Exercise description :: Please give back only the lines below from the one containing "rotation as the" to the one containing "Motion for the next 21", each repeated word for word, both ends included.

(Items from a data source)

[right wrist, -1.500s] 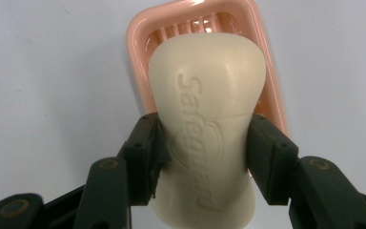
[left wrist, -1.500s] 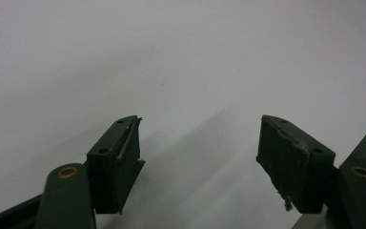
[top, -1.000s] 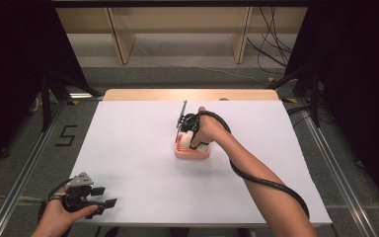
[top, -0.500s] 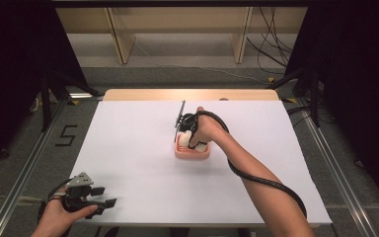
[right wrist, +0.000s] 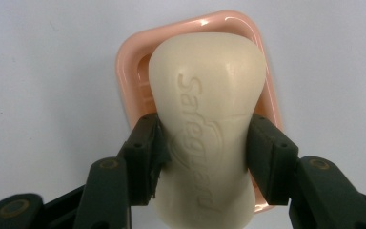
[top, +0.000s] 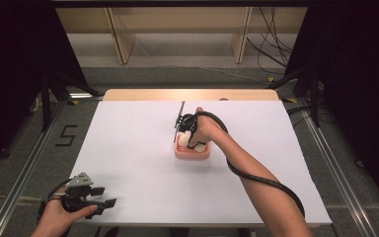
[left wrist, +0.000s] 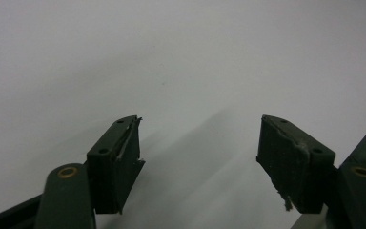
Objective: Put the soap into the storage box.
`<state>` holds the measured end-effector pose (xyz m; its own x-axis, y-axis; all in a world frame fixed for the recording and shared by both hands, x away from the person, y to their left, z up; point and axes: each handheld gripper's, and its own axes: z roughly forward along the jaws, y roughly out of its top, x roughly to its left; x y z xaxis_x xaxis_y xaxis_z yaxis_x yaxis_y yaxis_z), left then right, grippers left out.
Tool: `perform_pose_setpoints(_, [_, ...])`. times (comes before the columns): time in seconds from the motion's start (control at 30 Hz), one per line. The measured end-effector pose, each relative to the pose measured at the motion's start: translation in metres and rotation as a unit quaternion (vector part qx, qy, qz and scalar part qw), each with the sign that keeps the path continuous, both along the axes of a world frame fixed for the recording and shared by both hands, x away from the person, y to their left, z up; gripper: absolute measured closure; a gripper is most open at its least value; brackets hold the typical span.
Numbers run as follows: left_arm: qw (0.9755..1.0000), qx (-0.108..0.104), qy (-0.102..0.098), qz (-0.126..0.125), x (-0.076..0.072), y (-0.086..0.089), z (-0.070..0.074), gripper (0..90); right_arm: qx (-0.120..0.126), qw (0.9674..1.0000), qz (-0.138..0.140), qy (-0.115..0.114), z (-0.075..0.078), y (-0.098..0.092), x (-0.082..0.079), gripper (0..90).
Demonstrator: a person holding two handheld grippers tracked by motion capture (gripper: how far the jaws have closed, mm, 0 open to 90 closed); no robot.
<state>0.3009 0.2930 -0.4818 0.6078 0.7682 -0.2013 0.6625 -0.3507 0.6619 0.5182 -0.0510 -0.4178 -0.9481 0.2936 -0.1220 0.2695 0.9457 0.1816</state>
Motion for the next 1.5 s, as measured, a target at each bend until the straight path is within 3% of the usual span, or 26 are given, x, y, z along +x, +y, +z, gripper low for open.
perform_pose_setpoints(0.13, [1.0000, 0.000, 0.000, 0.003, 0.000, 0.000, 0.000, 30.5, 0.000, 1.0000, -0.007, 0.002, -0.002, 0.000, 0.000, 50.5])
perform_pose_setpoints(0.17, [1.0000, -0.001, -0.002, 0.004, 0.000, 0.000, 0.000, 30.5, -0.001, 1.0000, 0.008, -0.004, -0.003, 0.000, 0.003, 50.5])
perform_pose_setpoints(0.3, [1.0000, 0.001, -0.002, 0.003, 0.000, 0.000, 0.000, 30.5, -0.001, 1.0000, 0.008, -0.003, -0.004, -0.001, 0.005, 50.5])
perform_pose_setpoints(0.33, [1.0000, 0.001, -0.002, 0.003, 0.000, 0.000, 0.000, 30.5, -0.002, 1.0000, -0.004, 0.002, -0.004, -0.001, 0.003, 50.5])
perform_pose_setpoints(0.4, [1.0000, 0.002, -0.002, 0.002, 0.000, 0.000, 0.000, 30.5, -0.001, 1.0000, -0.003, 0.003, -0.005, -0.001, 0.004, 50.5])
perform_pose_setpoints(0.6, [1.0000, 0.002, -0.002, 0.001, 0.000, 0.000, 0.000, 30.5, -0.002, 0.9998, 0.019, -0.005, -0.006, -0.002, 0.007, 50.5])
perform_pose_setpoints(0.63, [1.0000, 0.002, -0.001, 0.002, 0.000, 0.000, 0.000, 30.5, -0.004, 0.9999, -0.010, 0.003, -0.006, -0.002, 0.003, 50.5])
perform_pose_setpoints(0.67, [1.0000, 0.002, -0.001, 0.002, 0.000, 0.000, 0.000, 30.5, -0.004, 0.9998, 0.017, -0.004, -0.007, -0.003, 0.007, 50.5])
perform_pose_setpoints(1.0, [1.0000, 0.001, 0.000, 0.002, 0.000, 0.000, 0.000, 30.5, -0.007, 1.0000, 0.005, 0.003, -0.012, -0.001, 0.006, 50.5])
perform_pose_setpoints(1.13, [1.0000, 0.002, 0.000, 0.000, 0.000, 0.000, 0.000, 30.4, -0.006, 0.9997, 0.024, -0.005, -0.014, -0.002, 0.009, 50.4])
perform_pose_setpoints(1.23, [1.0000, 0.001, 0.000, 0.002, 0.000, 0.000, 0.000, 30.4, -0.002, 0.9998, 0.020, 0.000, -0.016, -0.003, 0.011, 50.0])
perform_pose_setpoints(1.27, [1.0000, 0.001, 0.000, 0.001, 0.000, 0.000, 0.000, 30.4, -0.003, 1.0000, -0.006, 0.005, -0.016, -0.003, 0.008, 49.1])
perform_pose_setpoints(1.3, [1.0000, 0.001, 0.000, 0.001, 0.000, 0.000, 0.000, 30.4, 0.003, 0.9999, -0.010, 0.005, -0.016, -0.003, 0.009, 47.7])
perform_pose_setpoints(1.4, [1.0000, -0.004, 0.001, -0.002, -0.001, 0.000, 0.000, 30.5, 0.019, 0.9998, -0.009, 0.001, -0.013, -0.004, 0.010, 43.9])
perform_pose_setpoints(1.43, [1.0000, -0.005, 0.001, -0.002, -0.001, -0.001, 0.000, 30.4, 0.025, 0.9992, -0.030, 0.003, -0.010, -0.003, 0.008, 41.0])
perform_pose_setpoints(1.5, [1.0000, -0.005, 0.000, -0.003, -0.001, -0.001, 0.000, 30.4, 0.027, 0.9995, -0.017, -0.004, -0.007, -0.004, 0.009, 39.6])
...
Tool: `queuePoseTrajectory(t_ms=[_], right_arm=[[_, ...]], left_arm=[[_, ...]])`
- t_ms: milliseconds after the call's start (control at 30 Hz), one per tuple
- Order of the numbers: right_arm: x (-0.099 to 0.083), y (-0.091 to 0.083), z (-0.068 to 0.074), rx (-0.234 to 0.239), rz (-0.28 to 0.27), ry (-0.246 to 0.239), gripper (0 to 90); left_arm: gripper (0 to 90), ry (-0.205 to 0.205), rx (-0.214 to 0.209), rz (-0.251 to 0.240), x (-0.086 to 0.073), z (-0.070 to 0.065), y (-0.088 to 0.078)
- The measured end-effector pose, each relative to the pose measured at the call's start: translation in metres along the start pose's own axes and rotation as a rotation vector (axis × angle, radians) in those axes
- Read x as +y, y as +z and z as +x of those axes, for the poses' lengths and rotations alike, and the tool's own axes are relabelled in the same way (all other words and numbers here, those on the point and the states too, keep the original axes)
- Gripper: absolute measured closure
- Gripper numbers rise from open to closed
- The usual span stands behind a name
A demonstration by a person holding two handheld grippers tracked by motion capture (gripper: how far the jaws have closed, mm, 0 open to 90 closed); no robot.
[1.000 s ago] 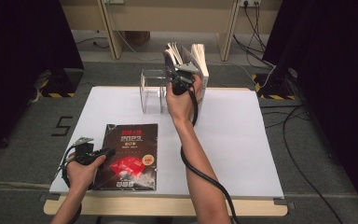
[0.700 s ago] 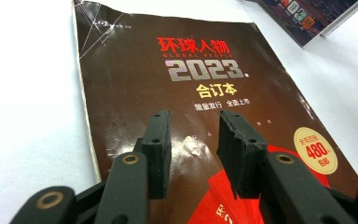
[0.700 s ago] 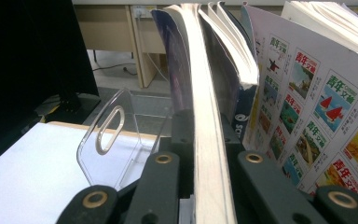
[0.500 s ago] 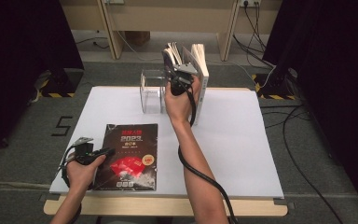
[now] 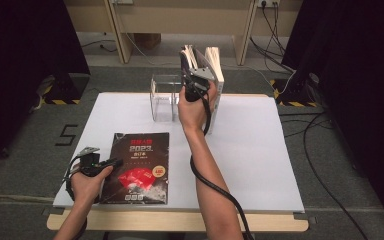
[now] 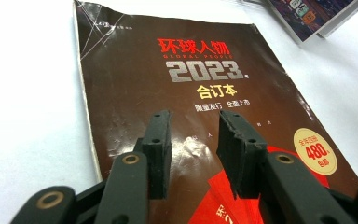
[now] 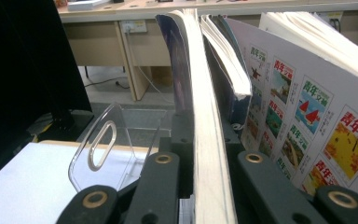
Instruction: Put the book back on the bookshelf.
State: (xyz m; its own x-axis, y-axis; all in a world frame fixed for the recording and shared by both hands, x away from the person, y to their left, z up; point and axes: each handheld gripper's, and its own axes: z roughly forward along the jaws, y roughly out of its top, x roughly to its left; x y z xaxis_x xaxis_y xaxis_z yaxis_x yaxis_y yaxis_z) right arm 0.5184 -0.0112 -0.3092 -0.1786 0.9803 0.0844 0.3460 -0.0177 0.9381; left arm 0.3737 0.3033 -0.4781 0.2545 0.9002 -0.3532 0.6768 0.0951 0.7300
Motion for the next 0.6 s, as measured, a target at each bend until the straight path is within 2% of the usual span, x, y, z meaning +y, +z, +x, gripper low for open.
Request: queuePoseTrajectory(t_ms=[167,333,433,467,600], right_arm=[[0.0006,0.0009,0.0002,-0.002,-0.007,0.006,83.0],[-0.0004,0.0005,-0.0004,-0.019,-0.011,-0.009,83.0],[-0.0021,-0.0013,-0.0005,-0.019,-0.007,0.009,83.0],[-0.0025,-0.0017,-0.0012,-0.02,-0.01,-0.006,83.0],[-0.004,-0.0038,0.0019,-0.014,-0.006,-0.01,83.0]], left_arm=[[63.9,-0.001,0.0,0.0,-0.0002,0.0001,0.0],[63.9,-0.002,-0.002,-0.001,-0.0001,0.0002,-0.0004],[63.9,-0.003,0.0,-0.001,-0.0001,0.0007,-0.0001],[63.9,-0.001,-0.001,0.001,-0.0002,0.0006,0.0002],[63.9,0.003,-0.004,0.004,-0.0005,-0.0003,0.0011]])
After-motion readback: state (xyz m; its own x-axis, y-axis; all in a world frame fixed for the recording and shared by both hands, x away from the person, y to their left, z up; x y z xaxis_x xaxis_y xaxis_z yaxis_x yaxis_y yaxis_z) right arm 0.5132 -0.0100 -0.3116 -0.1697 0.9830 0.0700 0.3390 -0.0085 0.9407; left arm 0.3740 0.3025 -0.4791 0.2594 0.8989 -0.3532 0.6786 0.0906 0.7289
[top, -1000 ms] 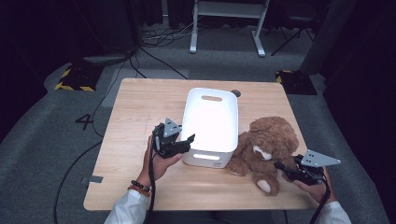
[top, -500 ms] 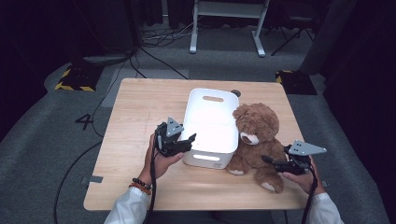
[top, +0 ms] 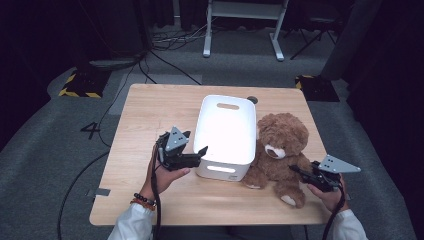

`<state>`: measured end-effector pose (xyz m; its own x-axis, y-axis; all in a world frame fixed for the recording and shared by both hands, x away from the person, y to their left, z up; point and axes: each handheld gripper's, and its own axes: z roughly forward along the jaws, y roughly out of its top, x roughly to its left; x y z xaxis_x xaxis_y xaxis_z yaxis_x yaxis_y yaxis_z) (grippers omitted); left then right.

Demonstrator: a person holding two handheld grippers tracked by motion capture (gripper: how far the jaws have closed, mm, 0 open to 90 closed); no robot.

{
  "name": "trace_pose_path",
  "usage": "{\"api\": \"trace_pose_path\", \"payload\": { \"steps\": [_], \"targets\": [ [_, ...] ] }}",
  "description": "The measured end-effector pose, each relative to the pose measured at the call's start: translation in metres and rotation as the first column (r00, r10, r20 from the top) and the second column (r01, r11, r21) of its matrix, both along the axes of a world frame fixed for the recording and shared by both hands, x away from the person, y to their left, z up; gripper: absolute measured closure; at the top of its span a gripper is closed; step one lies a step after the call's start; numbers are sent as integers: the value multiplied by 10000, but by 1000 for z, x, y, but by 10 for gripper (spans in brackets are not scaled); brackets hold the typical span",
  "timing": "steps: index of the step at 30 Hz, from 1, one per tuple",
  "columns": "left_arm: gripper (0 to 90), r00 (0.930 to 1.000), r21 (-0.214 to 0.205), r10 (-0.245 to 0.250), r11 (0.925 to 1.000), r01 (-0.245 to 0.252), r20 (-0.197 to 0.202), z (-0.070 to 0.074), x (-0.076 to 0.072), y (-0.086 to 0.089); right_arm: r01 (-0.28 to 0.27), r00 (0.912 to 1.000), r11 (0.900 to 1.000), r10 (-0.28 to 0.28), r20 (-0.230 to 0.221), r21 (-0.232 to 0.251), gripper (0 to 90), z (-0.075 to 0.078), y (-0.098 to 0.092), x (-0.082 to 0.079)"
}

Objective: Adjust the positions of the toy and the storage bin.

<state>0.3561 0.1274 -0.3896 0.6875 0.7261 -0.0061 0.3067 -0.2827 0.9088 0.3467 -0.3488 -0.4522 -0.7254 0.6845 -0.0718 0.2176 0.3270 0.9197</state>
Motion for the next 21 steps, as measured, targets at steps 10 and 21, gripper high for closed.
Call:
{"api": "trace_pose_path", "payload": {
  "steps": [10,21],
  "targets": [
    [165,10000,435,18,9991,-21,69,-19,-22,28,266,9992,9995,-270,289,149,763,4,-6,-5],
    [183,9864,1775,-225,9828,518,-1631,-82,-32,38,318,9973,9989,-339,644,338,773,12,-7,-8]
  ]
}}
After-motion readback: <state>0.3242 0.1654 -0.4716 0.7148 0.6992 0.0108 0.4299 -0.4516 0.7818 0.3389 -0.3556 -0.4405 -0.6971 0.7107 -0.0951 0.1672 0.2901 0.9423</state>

Exercise answer ::
  "description": "The measured end-effector pose, each relative to the pose measured at the call's start: translation in metres and rotation as the first column (r00, r10, r20 from the top) and the second column (r01, r11, r21) of its matrix, both along the axes of a world frame fixed for the recording and shared by both hands, x away from the person, y to their left, z up; gripper: absolute measured closure; at the top of its span a gripper is closed; step one lies a step after the call's start; numbers are sent as integers: the value multiplied by 10000, but by 1000 for z, x, y, but by 10 for gripper (spans in brackets are not scaled); brackets hold the typical span",
  "timing": "steps: index of the step at 30 Hz, from 1, one per tuple",
  "columns": "left_arm: gripper (0 to 90), r00 (0.930 to 1.000), r21 (-0.214 to 0.205), r10 (-0.245 to 0.250), r11 (0.925 to 1.000), r01 (-0.245 to 0.252), r20 (-0.197 to 0.202), z (-0.070 to 0.074), x (-0.076 to 0.072), y (-0.086 to 0.089); right_arm: r01 (-0.28 to 0.27), r00 (0.912 to 1.000), r11 (0.900 to 1.000), r10 (-0.28 to 0.28), r20 (-0.230 to 0.221), r21 (-0.232 to 0.251), gripper (0 to 90), z (-0.075 to 0.078), y (-0.098 to 0.092), x (-0.082 to 0.079)"
}

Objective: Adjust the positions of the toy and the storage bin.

<state>0.3561 0.1274 -0.3896 0.6875 0.7261 -0.0061 0.3067 -0.2827 0.9088 0.3467 -0.3488 -0.4522 -0.7254 0.6845 -0.0718 0.2176 0.3270 0.9197</state>
Motion for the next 21 steps, as measured, targets at steps 10 and 21, gripper high for closed.

There is nothing further to this answer.